━━ Extracted records ━━
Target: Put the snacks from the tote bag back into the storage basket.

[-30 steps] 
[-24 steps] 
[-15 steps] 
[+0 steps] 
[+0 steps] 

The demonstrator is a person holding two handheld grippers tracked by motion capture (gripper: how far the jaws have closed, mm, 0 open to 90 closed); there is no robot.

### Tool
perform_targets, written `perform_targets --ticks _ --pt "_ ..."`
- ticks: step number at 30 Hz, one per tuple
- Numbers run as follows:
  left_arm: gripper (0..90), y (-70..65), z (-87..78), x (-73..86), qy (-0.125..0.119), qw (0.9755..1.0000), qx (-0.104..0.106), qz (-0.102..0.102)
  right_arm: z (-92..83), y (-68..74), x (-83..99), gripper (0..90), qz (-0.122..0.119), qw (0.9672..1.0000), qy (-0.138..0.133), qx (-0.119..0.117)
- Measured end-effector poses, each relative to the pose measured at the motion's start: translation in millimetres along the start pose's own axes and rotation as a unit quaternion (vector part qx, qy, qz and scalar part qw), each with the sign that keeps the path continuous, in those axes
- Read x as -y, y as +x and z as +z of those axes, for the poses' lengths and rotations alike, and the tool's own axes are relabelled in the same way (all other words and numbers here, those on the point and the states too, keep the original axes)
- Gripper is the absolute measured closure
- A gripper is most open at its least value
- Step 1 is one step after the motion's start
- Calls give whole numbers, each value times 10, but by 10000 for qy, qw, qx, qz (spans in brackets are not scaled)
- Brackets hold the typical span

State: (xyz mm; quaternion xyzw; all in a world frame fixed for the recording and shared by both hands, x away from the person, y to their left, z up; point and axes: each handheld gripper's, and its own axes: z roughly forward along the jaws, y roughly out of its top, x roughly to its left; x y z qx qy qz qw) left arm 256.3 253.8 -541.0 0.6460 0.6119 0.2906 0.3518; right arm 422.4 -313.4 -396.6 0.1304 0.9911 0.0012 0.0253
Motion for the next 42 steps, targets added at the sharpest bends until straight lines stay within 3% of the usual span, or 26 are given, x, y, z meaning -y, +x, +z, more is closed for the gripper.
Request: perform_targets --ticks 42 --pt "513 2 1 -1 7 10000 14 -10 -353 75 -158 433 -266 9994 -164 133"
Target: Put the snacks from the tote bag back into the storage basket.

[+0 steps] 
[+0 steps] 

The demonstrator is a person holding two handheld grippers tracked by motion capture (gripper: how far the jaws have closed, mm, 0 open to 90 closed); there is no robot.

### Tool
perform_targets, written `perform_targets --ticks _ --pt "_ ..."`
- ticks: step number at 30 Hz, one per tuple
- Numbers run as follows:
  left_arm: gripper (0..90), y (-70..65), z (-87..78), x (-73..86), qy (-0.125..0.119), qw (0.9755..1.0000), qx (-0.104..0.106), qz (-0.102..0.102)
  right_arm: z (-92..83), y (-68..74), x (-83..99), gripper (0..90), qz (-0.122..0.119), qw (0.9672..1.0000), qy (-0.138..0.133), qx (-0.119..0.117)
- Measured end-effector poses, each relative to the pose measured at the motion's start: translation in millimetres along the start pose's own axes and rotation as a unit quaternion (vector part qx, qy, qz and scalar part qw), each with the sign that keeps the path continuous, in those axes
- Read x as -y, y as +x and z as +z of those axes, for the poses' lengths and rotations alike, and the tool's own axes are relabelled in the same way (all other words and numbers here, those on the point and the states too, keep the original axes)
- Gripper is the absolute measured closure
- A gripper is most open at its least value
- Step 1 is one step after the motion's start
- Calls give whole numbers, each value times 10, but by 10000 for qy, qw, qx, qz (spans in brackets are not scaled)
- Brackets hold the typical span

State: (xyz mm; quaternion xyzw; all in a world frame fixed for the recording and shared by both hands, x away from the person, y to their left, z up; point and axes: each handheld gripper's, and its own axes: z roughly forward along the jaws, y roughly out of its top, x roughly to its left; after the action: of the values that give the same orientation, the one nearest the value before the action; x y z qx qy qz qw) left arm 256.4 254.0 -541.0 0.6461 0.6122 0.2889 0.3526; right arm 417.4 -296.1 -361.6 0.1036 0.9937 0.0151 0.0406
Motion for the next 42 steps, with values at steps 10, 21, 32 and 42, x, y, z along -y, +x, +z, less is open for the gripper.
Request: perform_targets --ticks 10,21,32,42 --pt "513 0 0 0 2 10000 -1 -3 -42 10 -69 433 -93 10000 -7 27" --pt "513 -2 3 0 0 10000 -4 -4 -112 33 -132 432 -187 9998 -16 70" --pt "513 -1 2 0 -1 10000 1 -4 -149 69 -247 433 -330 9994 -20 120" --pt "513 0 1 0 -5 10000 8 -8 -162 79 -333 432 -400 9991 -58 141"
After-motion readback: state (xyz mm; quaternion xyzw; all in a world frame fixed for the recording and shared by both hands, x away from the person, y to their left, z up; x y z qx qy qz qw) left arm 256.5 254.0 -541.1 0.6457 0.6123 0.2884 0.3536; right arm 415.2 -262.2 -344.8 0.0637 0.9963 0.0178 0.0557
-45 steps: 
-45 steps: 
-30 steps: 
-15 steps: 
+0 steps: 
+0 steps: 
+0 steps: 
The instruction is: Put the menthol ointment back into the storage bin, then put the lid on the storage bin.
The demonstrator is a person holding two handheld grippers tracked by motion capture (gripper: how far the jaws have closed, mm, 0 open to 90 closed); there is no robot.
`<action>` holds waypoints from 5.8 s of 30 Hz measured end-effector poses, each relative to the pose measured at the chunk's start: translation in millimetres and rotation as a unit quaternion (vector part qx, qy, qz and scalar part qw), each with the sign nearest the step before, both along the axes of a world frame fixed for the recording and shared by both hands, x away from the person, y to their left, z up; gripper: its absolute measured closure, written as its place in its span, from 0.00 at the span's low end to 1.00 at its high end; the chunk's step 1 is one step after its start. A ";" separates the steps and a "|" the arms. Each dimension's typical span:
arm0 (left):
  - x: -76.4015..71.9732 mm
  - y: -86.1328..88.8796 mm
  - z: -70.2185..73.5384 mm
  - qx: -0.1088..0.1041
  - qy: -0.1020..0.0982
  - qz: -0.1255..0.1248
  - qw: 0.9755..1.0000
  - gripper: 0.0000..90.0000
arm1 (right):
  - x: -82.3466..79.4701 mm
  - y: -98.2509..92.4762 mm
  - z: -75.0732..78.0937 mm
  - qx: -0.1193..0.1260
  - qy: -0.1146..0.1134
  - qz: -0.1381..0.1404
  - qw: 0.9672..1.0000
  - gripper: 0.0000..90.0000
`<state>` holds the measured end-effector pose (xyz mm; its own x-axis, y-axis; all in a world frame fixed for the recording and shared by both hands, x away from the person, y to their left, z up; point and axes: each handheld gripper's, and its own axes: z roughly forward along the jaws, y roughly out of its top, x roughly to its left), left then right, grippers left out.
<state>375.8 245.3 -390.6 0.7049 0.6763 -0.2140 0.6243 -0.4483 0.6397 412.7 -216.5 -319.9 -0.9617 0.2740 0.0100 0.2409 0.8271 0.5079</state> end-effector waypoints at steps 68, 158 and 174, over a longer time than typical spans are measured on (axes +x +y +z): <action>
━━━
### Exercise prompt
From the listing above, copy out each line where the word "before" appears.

### Reply
State: (xyz mm; quaternion xyzw; all in a world frame fixed for the recording and shared by both hands, x away from the person, y to their left, z up; point and axes: each handheld gripper's, and its own axes: z roughly forward along the jaws, y roughly out of its top, x roughly to its left; after the action: of the values that give the same orientation, the one nearest the value before the action; x y z qx qy qz qw) left arm 256.4 254.0 -541.0 0.6461 0.6122 0.2889 0.3526; right arm 417.4 -296.1 -361.6 0.1036 0.9937 0.0151 0.0406
`<action>` holds waypoints from 5.8 s of 30 Hz measured end-effector poses, each relative to the pose measured at the chunk's start: translation in millimetres and rotation as a unit quaternion (vector part qx, qy, qz and scalar part qw), each with the sign nearest the step before, both along the axes of a world frame fixed for the recording and shared by both hands, x away from the person, y to their left, z up; gripper: its absolute measured closure, written as its place in its span, from 0.00 at the span's low end to 1.00 at its high end; the chunk's step 1 is one step after its start. A ";" separates the steps and a "|" the arms. Each dimension's typical span:

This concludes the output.